You might be thinking having started to read this blog that the primary use case of Data Replication API’s is to provide replication, well yes and no! No in a sense it won’t replicate your data for you, it actually won’t even return your data. What it will do is tell you what record Id’s have been updated or deleted within a certain time frame. What happens next is up to you, you don’t even have to do any replication if you don’t want to!
As someone who loves to keep things as native as possible, when answering this StackExchange post, i found it quite cool to find that this API is actually available to Apex developers! The API consist of two Database class methods getUpdated and getDeleted. The former returns new and updated records, its up to you to decide if its a new record or existing depending on if you’ve seen the record Id before or not.
Note: The process around these API’s is explained in more detail in the SOAP Developers Guide, so its worth reading this along with the Apex Developers Guide references. The general polling process is described here and limits and considerations here.
The API’s could not be easier to use, the following shows how to pull a list of record Id’s for updates made to records for a given object in the last hour.
Database.GetUpdatedResult r = Database.getUpdated( 'MyObject__c', Datetime.now().addHours(-1), Datetime.now());
Neither methods appear to consume any query or DML governor limits, though as noted above have some limits of their own. The GetUpdatedResult (described in more detail in the SOAP API documentation) contains a latestDateCovered field. This value should be retained and used in subsequent getUpdated calls.
Its unclear what Salesforce means by safety in the documentation, though the note relating to long running batch processes does make sense. This aspect highlights a key difference between attempting to query whats changed yourself based on the audit fields. The getDeleted method also works in the same way.
Its worth considering these API’s as a possible and lighter alternative to using Apex Triggers or UI’s to invoke custom behaviour when records are manipulated. Unlike Triggers you don’t know the specific changes, though Field Audit information could be queried if needed.
So be it a replication to another cloud via an Apex HTTP Callout or simply monitoring record activity into some org wide stats. Having Apex support allows you to keep things native via an Apex Schedule job to poll this API as often as you wish. With the advent of External Objects aka Lightning Connect other native possibilities start to present themselves…
March 27, 2016 at 3:27 am
Thanks Andy for pointing out the Replication API methods. Question, if I were just needing to replicate data from Salesforce to another system, wouldn’t querying the object directly save me an extra SOQL query? I’d have the data to then push to wherever.
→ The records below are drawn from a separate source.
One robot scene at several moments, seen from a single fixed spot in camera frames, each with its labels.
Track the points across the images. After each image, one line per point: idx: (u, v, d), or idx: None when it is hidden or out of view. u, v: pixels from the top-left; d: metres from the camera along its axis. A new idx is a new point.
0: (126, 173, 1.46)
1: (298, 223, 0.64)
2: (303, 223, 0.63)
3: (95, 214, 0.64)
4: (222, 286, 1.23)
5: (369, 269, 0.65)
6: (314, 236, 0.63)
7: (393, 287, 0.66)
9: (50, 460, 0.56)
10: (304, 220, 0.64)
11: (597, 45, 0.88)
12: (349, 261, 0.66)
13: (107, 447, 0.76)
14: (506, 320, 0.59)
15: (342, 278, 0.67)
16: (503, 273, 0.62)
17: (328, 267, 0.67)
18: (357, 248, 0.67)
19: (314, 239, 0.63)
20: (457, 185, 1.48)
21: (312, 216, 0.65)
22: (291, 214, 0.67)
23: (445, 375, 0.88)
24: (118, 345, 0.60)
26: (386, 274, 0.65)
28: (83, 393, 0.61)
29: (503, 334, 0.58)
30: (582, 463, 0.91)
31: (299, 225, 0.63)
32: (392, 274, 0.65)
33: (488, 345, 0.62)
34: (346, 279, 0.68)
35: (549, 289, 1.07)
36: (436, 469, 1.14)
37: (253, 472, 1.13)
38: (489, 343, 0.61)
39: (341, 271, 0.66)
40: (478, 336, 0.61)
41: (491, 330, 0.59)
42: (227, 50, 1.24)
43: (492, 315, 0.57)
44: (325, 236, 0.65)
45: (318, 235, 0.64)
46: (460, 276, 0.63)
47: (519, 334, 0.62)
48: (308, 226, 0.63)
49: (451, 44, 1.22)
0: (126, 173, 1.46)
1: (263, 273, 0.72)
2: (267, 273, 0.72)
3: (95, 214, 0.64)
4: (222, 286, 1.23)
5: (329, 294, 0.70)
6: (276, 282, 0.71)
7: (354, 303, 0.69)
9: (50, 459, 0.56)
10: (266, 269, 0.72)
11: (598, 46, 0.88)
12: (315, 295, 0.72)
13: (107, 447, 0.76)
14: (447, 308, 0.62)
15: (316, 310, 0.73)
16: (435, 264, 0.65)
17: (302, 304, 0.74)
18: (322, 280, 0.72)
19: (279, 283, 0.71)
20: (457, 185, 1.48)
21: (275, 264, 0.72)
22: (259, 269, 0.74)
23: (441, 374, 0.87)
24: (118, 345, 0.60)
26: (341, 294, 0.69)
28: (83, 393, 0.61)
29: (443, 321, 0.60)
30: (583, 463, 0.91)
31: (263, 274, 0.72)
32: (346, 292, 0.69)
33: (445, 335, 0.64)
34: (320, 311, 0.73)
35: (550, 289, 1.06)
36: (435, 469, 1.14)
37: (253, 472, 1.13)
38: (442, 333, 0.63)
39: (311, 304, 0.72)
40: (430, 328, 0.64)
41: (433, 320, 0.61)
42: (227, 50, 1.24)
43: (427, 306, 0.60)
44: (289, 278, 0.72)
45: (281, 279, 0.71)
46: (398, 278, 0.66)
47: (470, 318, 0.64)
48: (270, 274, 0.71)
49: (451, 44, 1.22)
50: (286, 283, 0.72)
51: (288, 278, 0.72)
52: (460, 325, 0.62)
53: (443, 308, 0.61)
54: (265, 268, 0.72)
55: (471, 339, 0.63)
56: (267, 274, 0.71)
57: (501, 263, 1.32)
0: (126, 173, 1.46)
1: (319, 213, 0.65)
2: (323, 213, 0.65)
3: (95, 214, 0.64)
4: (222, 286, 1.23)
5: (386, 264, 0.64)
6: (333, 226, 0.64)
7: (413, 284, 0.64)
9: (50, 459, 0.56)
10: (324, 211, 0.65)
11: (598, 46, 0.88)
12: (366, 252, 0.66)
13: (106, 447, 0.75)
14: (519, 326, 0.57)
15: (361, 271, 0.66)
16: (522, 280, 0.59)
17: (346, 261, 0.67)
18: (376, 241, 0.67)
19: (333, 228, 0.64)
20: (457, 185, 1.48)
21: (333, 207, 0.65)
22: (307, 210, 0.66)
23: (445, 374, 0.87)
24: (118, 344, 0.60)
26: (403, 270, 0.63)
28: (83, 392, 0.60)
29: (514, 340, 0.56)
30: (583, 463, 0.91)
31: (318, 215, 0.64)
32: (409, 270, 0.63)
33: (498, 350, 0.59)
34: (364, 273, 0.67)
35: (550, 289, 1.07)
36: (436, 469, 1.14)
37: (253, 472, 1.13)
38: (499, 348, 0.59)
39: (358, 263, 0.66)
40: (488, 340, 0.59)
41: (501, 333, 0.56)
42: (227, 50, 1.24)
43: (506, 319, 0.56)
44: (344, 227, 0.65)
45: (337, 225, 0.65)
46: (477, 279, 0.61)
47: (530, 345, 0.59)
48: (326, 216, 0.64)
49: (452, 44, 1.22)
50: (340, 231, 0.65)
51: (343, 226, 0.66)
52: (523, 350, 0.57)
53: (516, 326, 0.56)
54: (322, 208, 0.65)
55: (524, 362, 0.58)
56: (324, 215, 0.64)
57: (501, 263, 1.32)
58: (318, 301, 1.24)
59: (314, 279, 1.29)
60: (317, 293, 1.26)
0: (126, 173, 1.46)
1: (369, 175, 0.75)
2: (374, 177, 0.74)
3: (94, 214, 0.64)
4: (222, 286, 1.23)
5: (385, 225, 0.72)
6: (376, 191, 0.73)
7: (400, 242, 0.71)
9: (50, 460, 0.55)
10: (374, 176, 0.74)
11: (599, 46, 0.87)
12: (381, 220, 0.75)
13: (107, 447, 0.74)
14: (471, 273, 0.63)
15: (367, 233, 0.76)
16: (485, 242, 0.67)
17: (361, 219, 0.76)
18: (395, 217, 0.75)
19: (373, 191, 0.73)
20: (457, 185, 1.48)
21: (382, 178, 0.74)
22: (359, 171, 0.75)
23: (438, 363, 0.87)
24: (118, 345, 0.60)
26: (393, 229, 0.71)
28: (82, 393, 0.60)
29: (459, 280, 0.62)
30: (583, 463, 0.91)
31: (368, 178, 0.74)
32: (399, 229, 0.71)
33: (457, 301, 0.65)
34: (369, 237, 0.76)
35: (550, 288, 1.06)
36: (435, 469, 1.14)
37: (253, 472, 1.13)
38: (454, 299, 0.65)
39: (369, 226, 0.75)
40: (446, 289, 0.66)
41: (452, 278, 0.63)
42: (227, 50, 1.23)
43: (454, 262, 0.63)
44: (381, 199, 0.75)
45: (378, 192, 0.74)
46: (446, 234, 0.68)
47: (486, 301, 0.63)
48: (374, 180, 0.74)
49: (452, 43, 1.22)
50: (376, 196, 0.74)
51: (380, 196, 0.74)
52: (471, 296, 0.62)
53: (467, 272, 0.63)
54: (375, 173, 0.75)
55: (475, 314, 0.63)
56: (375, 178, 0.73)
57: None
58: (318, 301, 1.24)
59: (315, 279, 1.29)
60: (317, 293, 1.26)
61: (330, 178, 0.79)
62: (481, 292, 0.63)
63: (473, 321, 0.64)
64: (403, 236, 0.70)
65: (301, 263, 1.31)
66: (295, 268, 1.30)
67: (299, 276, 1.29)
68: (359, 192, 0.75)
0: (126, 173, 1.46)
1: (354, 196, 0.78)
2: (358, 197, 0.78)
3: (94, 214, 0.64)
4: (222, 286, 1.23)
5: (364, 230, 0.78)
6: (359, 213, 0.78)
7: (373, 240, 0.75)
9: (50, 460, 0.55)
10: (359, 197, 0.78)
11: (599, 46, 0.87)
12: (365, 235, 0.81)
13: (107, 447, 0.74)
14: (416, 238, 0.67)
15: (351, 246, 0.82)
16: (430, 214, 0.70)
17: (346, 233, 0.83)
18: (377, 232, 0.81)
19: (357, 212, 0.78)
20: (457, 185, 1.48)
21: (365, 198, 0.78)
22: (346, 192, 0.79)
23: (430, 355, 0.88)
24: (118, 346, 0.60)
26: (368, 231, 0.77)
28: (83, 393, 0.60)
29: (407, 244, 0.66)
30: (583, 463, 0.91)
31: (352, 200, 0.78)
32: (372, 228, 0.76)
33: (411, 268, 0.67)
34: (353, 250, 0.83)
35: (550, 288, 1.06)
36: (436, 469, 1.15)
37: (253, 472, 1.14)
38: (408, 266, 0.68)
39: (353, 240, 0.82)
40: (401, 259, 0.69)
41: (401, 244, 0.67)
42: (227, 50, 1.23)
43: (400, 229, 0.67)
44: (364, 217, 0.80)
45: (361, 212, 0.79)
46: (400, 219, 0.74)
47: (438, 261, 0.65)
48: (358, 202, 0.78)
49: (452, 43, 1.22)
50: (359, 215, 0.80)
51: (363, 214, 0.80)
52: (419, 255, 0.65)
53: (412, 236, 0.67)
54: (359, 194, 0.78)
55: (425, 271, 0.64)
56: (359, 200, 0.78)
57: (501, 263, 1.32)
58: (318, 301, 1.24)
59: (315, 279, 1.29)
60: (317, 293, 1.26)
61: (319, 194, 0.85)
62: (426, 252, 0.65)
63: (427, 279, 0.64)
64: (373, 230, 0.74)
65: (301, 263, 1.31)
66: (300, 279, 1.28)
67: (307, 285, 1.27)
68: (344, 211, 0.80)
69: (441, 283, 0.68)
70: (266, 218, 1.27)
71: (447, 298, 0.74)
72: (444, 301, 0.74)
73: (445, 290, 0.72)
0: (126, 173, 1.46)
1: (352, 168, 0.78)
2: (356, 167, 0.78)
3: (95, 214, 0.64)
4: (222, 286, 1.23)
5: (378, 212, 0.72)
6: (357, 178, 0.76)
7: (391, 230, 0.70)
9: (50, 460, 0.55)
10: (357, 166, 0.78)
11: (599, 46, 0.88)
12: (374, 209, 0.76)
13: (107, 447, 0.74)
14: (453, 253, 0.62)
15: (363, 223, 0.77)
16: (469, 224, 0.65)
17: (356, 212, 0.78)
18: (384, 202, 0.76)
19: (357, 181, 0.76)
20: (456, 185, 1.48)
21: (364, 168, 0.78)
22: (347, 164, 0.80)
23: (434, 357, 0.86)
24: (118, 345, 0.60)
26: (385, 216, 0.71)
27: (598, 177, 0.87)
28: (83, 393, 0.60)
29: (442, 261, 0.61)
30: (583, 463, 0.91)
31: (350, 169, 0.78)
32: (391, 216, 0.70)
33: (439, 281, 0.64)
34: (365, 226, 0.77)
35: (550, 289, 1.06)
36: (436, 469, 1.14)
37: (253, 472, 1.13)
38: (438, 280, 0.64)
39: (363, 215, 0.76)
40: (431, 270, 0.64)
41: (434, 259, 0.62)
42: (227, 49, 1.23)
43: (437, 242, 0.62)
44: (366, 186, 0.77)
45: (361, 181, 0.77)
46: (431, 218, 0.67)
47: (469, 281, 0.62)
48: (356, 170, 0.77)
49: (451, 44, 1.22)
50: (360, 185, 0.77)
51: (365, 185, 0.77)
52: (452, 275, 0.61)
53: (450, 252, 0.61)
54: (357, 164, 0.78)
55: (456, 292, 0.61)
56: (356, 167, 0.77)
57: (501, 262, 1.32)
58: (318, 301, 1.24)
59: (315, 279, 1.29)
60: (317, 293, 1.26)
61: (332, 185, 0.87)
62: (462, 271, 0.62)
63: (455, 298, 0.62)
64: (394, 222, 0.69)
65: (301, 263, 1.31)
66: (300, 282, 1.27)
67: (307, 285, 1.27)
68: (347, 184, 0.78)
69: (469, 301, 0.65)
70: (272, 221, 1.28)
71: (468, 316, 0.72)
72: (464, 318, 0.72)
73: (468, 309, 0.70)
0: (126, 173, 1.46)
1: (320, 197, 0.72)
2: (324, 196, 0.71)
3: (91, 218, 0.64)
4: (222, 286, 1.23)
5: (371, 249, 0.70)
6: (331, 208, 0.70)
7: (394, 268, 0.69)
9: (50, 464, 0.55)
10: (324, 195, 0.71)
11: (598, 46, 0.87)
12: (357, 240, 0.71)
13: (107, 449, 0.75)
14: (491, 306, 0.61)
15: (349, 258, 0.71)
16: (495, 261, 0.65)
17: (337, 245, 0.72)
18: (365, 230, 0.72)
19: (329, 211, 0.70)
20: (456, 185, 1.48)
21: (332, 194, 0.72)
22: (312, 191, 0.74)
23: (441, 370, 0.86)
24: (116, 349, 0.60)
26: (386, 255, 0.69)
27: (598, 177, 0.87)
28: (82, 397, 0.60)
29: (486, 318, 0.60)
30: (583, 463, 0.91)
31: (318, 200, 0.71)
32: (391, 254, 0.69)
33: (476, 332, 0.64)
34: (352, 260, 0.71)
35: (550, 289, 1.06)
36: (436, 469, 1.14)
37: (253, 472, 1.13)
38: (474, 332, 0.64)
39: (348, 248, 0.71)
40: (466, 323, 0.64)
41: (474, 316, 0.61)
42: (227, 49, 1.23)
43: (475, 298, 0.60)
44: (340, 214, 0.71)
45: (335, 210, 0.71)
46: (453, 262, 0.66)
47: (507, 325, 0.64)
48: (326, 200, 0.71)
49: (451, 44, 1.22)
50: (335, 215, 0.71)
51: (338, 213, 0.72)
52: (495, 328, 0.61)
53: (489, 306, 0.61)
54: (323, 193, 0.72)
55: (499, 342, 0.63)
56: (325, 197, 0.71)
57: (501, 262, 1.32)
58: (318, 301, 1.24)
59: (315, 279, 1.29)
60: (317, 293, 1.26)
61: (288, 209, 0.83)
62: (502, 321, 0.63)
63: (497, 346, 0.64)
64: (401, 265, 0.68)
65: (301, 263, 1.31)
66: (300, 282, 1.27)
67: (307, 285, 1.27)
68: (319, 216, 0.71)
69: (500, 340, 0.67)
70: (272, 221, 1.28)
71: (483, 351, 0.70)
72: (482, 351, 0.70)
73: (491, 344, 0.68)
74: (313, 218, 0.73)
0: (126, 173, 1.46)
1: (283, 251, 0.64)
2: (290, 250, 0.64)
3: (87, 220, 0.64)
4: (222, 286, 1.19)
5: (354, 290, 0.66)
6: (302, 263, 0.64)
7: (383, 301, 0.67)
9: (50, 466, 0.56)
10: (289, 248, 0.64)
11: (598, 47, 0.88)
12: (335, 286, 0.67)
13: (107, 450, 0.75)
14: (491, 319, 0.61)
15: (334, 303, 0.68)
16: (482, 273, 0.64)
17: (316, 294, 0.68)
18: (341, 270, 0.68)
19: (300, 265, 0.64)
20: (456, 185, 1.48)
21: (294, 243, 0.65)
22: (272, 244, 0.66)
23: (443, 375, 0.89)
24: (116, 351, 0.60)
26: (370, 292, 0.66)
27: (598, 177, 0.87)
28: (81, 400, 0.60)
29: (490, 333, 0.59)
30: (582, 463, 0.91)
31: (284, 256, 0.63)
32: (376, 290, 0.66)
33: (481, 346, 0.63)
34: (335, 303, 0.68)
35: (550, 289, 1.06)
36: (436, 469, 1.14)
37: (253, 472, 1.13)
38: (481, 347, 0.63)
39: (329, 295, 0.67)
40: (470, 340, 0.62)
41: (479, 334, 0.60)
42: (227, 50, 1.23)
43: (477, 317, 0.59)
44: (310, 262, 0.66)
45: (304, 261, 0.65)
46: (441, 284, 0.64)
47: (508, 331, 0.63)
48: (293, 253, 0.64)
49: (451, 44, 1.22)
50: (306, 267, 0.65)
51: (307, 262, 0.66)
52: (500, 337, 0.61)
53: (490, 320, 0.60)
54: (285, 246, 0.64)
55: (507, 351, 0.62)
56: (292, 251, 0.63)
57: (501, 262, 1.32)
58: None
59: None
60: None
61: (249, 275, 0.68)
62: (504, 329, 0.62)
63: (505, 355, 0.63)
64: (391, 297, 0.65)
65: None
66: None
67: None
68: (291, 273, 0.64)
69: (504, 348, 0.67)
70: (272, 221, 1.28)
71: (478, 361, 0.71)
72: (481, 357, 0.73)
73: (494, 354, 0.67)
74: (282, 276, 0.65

I’m struggling to think of use cases where I’d want to start with just knowing the IDs that changed. I’m sure there are some use cases else the API wouldn’t exist.
The getDeleted() makes sense to me since those records aren’t included in standard SOQL query without the ALL ROWS keyword. If you’re replicating data you would now know which records to delete in the external system.
If the getUpdated() and getDeleted() methods returned all IDs regardless of object type I think that would be interesting, that certainly would reduce the number of queries needed to identify what’s going on in the system.
March 27, 2016 at 8:39 am
Great question Doug, i’ve updated the blog with some further comments that hopefully answer this, let me know.
March 27, 2016 at 8:55 pm
Thanks Andy. Sounds like this API may be more robust around the start/end dates to ensure developers know the correct IDs that have changed rather than relying on the audit fields.
If I were to use the Replication API off the platform, say in an ETL tool, then it would be a tad bit more burdensome to chunk up the returned list of IDs and construct a comma delimited string of IDs to include in my WHERE clause that ultimately queries for the record data. I guess that’s then weighing the pro/con of how certain the application needs to be on the record update dates vs. developer convenience in making the queries for the data.
March 27, 2016 at 8:58 pm
Yes agreed, there is also Heroku Connect, I believe this uses Streaming API, though until recently this was not production reliable.
March 28, 2016 at 12:39 pm
I had asked this Q on Stackexchange and superfell provided the excellent answer:
My concern was the scenario of overlapping (concurrent) transactions and keeping a high water mark (datetime) in my external app — I was concerned about missing an in-flight transaction if a shorter, more recent transaction completed first.
The docs you link to are good but it would be nice if SFDC provided a more illustrative example to explain “safety”
March 28, 2016 at 3:38 pm
Yes agree, let me see if I can get some more thoughts on this.